Plusieurs humoristes ont soulevé récemment le problème : Sophia Aram en publiant le livre « la question qui tue », et François Morel dans plusieurs chroniques récentes. Tous les deux utilisent l’humour et analysent la nuance de deux manières différentes mais concordantes. L’éducateur, l’enseignant, le formateur, tous ceux qui sont censés transmettre le savoir et aussi l’information devraient s’arrêter un instant sur le droit à la parole. Les enseignants pourront mettre à profit ces billets et émissions qui nous alertent continuellement sur les dérives qui se multiplient en ce moment. Dans la classe il peut être intéressant d’analyser ces chroniques, ces textes avec les élèves car elles sont un bon complément à l’analyse des propos problématiques. En se situant au niveau deux de l’analyse (analyse de l’analyse), l’enseignant peut ainsi utiliser ce tiers pour engager les élèves dans des échanges et des réflexions.
Pour faire cela quelques repères et indicateurs peuvent être utiles pour mieux décrypter les messages et les propos auquel nous avons accès:
Spectaculariser : L’important c’est l’accroche, le titre, car les auditeurs, les lecteurs ne vont pas voir le reste de l’article !

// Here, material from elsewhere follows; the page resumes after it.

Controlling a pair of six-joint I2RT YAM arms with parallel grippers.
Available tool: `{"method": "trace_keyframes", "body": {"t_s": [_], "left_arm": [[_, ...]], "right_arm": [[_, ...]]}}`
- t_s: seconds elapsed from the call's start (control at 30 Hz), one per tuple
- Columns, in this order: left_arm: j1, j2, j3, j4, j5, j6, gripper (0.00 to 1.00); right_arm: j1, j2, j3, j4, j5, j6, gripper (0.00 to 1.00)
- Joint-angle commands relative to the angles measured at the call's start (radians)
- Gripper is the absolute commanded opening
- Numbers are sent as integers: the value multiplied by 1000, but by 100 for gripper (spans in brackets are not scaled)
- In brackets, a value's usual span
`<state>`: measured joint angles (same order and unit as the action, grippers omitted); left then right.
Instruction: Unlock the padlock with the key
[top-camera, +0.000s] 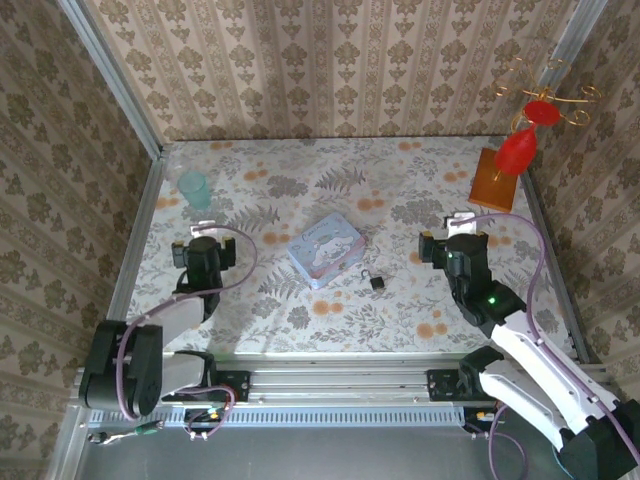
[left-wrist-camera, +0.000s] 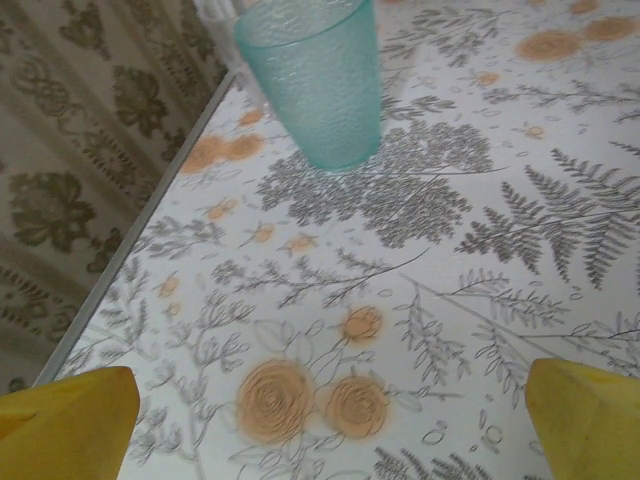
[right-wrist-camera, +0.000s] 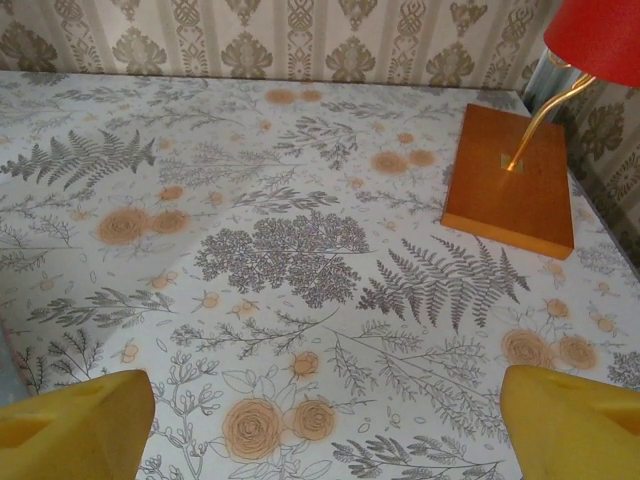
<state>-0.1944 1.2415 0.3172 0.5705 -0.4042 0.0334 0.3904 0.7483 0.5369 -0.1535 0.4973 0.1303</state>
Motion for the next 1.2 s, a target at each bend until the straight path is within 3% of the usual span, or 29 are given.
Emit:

Capter l’attention : Peu importe l’importance du sujet, l’essentiel est qu’il attire l’attention du lecteur (auditeur, spectateur) !
Hiérarchiser : Relayer une information qui concerne 20 personnes est aussi important qu’une qui en concerne 100 000 !
Amplifier : Interroger une personne et en faire un gros titre, c’est faire croire à la force, la véracité de cette parole !
Rassurer : Les experts et les spécialistes sont toujours de bons relais pour faire passer une information, même fausse !
Manipuler : L’important dans une communication ce n’est pas ce qui est dit, mais comment c’est reçu !
Eduquer contre la meute
Comme on peut le constater, il y a beaucoup de travail à faire si l’on veut éduquer à une prise de parole qui soit respectueuse de l’autre, même lorsqu’elle se veut humoristique. Pierre Merle a bien démontré cela à propos de paroles d’enseignants : même sans le vouloir nous pouvons être blessant, humiliant pour les élèves. Sophia Aram ne dit pas autre chose à propos de la vie courante. François Morel montre qu’il n’est pas non plus à l’abri. Et sur les Réseaux Sociaux Numériques nous constatons cela constamment. C’est probablement d’ailleurs ce qui les rend aussi attirants que repoussants : ils font frémir, il ne présentent aucun intérêt, la plupart du temps.
Il est temps que dans le monde éducatif, formel et informel, scolaire ou familial, on prenne le temps de travailler réellement ces questions. On l’avait déjà vu avec l’avènement des blogs au début des années 2000. On le constate encore aujourd’hui. Si chacun de nous ne prend pas le temps d’un retour sur ses propres pratiques et sa compréhension des pratiques sociales de ces moyens, il sera impossible d’avancer et donc d’aller vers des prises de paroles « responsables ». Une partie de nous même chercher le frisson d’émotion, une autre partie cherche la tranquillité des relations amicales. D’un coté la volonté de s’affronter, de l’autre la recherche du confort personnel. Le biais de confirmation s’ajoute désormais au comportement de meute et nous pouvons tous en être rapidement complice. C’est aussi vrai en ligne que dans les rencontres physiques, comme on peut le constater dans le phénomène des bandes. Nous avons un devoir d’éducation, le monde scolaire est très démuni pour cela, mais il ne doit pas être absent de ce questionnement.